Unless a line falls after the one with "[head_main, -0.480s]", retype it exactly from the records below; leave out all pictures.

SOURCE INFORMATION:
════

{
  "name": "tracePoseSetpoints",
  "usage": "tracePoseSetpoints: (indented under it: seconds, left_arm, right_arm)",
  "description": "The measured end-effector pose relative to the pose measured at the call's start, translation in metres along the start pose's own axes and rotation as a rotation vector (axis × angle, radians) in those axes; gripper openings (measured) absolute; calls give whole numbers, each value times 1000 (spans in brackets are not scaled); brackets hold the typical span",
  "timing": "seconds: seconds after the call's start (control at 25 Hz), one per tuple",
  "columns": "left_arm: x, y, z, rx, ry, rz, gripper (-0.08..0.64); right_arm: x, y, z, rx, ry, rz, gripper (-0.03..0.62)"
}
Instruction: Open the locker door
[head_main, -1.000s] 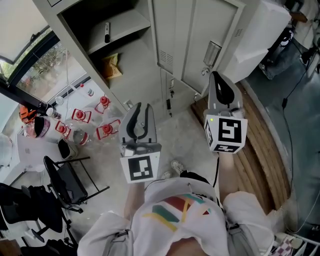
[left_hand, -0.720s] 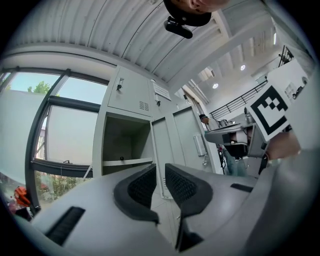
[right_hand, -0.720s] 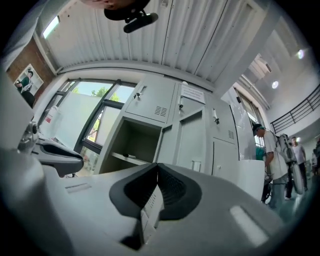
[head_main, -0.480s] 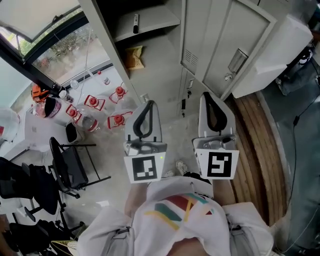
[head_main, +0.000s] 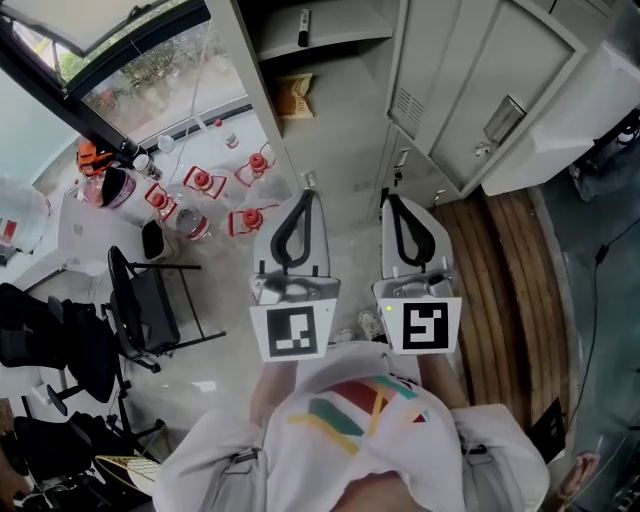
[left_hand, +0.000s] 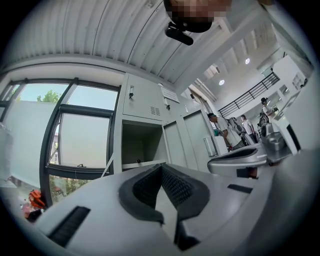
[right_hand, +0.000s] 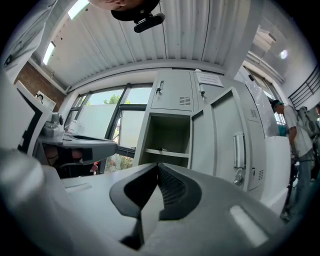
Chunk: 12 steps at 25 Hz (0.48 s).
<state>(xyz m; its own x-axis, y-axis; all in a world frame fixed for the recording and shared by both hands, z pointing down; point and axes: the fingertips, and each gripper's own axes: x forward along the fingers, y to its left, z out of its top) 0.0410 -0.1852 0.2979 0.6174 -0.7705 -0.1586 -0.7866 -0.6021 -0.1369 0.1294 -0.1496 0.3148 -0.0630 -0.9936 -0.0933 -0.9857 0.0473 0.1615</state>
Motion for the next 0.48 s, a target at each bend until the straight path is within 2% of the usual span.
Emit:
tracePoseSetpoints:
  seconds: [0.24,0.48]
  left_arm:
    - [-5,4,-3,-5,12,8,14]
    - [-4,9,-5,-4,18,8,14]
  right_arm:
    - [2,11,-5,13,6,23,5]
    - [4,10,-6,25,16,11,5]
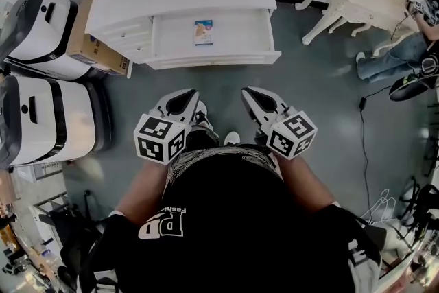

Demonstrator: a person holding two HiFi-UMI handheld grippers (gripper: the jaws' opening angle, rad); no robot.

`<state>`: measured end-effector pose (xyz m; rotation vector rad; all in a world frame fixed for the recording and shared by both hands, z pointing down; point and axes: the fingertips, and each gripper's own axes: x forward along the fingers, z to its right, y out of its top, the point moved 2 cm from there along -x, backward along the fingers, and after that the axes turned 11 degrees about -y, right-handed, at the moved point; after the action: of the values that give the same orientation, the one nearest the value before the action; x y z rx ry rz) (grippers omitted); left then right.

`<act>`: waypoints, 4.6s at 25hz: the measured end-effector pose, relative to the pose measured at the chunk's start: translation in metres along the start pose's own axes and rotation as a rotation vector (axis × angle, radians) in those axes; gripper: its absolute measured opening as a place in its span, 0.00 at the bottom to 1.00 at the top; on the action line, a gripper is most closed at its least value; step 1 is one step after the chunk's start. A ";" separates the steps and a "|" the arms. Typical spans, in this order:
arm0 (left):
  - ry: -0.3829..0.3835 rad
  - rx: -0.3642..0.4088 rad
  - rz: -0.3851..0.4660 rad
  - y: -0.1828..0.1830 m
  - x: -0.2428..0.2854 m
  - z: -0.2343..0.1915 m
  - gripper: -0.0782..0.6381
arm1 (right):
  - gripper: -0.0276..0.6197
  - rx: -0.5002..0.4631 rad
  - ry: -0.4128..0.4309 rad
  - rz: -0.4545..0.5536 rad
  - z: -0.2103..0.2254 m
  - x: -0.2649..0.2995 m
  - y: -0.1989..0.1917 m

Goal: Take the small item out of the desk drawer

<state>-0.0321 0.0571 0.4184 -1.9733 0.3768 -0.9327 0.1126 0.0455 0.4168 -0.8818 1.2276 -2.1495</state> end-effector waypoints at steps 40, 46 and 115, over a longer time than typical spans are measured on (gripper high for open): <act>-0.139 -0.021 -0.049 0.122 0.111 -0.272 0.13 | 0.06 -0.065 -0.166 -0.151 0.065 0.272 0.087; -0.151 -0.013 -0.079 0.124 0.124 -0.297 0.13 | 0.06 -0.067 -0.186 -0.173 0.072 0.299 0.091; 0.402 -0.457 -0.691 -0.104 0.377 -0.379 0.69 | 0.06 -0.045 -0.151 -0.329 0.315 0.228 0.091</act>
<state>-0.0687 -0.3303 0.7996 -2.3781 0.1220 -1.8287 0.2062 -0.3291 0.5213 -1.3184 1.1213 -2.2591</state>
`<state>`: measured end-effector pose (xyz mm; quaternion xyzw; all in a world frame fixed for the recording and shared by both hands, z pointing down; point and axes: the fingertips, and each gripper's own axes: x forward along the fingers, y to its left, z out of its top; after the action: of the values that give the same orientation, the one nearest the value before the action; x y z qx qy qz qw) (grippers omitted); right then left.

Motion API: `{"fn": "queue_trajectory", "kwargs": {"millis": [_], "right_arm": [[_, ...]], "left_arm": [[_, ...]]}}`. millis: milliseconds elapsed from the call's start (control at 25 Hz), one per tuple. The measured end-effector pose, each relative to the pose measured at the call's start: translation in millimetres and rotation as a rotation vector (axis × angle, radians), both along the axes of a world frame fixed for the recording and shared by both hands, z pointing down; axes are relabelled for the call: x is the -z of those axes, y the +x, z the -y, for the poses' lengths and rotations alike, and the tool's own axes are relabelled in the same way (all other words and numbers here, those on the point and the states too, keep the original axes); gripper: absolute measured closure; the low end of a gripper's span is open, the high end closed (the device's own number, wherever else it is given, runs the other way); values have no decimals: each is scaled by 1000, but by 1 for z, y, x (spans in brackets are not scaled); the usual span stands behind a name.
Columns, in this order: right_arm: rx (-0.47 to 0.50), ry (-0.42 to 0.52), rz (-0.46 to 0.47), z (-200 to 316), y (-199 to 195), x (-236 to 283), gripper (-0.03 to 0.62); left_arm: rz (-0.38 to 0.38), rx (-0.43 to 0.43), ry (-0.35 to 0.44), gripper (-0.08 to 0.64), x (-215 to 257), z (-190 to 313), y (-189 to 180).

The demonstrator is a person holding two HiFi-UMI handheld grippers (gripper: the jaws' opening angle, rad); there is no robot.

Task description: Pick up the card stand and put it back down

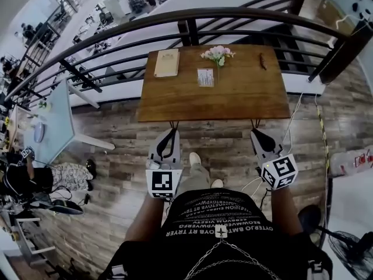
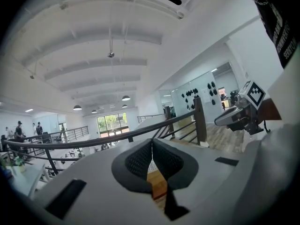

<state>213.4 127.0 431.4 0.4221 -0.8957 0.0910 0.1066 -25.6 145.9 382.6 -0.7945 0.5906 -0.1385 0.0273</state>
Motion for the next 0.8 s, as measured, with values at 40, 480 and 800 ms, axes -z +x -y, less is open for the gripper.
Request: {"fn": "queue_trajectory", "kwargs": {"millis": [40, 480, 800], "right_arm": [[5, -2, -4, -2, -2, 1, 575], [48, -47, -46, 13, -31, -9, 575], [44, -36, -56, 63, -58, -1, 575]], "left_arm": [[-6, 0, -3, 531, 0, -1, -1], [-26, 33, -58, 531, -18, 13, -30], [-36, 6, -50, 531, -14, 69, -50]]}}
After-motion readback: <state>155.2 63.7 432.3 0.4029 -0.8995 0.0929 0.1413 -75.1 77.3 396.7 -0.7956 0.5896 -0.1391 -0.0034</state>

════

RESULT BELOW:
{
  "name": "tracePoseSetpoints",
  "usage": "tracePoseSetpoints: (indented under it: seconds, left_arm, right_arm)",
  "description": "The measured end-effector pose relative to the pose measured at the call's start, translation in metres along the start pose's own axes and rotation as a rotation vector (axis × angle, radians) in those axes; gripper openings (measured) absolute; calls give whole numbers, each value times 1000 (spans in brackets are not scaled); brackets hold the typical span",
  "timing": "seconds: seconds after the call's start (control at 25 Hz), one per tuple",
  "columns": "left_arm: x, y, z, rx, ry, rz, gripper (-0.08..0.64); right_arm: x, y, z, rx, ry, rz, gripper (-0.03..0.62)"
}
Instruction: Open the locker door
[head_main, -1.000s] 
[left_hand, -0.720s] 
[right_hand, -0.720s] 
[head_main, -0.480s] 

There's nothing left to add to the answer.